Closed overthink closed 9 years ago
Hi Mark,
I have looked at your message. I will be making the next update on Sunday. The issues with the formatting on a role per line would not take time.
I made the assumption on the problem set that the same product between two datasets must have the same manufacturer. This is a very reasonable assumption to make as it matches my intuition.
However, the issue of 20x lesser is something that I have been thinking about ways of fixing. There are a number of approaches that I would try.
1) Develop a better hash function 2) Use a nearest neighbour classification. This would involve that I hash to the same bucket reviews that are within a set threshold. This is probably the best solution to your problem. 3) I was thinking after perfusing over the algorithm. I can say with some level of certainty that preprocessing methods such as stopword removal can help use remove noise can can affect the quality of the hash generated.

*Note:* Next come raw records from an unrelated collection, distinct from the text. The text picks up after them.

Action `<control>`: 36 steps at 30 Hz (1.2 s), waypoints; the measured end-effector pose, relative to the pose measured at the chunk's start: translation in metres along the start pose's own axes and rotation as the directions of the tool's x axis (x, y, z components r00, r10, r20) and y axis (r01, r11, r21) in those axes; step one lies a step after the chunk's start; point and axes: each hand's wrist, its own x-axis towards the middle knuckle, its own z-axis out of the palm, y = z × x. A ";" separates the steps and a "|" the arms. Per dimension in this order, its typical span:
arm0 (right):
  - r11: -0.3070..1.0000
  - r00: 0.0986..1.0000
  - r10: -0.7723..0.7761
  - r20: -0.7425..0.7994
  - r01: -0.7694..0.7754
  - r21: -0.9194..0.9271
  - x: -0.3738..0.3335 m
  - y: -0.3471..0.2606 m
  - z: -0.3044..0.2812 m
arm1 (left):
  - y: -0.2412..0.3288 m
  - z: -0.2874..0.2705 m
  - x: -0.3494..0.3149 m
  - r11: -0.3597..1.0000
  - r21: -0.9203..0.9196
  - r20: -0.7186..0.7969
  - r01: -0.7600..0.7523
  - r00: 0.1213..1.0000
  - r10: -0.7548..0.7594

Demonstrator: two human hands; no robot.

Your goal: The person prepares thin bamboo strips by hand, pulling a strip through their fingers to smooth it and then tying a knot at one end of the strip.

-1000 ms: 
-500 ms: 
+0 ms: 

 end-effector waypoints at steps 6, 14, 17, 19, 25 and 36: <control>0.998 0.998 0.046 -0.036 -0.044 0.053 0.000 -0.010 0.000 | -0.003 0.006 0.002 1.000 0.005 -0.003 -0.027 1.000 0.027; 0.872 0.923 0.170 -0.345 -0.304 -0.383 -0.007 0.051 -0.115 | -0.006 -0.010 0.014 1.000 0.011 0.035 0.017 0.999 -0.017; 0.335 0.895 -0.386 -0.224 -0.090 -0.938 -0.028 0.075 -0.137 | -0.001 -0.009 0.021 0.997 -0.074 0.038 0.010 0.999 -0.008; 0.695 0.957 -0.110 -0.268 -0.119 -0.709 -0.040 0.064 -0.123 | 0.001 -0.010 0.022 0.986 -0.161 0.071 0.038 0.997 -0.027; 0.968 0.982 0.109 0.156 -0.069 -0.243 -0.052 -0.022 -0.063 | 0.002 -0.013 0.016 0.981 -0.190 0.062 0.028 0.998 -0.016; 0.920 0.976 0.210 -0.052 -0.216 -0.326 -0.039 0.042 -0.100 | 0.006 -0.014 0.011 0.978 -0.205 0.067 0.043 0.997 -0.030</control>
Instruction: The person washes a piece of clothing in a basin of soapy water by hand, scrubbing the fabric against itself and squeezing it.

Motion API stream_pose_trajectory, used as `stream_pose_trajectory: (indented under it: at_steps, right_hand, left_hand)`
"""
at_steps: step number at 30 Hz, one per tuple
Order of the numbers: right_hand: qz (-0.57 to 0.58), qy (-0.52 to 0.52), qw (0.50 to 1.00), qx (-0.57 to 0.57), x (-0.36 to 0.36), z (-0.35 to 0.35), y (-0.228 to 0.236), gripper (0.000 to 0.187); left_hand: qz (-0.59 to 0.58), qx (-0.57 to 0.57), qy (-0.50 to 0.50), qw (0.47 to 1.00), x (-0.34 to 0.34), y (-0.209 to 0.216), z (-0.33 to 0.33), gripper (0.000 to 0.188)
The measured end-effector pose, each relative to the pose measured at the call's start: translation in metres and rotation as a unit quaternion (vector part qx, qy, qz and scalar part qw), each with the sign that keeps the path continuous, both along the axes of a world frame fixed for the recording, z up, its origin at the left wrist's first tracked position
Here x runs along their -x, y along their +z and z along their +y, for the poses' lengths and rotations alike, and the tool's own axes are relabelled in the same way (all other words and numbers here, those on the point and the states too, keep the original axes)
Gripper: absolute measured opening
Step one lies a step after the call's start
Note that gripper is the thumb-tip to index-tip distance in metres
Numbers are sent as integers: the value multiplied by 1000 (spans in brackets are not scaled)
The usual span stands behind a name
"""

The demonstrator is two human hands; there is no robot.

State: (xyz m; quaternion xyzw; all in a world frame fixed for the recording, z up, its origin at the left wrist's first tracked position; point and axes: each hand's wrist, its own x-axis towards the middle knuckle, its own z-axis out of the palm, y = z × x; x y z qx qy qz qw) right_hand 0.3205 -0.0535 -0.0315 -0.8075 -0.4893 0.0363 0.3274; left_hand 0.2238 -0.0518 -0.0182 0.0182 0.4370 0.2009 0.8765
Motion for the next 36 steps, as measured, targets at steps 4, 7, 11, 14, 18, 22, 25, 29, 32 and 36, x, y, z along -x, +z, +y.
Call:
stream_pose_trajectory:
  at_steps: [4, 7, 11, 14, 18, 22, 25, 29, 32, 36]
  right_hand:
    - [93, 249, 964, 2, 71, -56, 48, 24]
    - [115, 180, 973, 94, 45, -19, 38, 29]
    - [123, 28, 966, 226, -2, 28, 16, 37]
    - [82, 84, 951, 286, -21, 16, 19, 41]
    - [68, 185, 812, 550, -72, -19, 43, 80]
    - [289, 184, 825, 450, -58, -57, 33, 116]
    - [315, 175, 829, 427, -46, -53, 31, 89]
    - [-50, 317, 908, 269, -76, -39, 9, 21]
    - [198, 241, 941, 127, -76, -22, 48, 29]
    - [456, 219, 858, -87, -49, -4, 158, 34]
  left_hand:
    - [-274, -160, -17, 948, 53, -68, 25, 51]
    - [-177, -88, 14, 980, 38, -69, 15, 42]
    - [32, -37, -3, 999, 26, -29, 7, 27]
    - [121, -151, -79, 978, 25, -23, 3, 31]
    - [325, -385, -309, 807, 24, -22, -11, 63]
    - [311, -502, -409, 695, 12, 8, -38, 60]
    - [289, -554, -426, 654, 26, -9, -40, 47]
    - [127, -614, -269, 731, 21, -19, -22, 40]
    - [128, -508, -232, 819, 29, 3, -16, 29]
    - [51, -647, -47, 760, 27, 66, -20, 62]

See you on Sunday when I make the update.
Kenneth
Hi Mark,
I have tried to improve 20X reduction in size. I saw the hash function was good so I tried to work on some preprocessing such as stop word removal and data cleaning. I will now have to switch back to my current research projects as I won't have much time to keep studying on techniques to improve the code. Thanks for the coding challenge.
Kenneth Odoh
Hi Kenneth.
Could you please ensure the format of your output file matches the one described at http://sortable.com/challenge/ -- in particular "The output your solution creates should be a text file with one Result object per line".
Also. the size of your output is about 20x smaller than I'd expect, so you may want to look into that.
Thanks for your time.
Mark (from sortable.com)